Mass General’s Nathan, who chaired the DPP study, said the study findings were based on a small, random sample of study participants – about 12% of total trial participants. “These initial findings confirm what other studies have suggested,” he said. “The complications of diabetes may begin before diabetes is diagnosed, at least by current-day standards.”

He said that an expanded study of the remaining DPP outcome study participants “might enable us to establish more appropriate diagnostic thresholds.” Noting that the early findings “suggest that retinopathy begins to show very early in diabetes,” Hamman said: “A good retinal exam, as a patient transitions from pre-diabetes to diabetes, is important.”

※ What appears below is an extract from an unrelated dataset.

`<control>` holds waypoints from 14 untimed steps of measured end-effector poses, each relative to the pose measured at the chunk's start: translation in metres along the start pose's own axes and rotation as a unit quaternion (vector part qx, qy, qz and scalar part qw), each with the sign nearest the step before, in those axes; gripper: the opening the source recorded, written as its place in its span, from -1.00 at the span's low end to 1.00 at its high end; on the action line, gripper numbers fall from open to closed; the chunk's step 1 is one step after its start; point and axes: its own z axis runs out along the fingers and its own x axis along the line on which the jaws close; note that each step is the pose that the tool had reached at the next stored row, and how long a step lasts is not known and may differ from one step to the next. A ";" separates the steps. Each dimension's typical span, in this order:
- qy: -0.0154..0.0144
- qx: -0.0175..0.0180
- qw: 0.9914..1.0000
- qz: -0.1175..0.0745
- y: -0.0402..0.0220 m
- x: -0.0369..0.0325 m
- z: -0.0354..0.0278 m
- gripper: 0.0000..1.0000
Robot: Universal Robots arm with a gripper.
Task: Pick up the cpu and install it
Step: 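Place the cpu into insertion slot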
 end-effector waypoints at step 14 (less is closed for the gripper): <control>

He added, “Some of these lesions are beginning to show at very low levels of pre-diabetes.” In order to slow the development of retinopathy, he said, “we have to start intensive [glucose control] therapy much earlier.”

Emily Chew, MD, of the National Eye Institute, the NIH unit that funded the study, said, “These findings reinforce the recommendation that patients with newly diagnosed Type 2 diabetes should be screened for retinopathy.”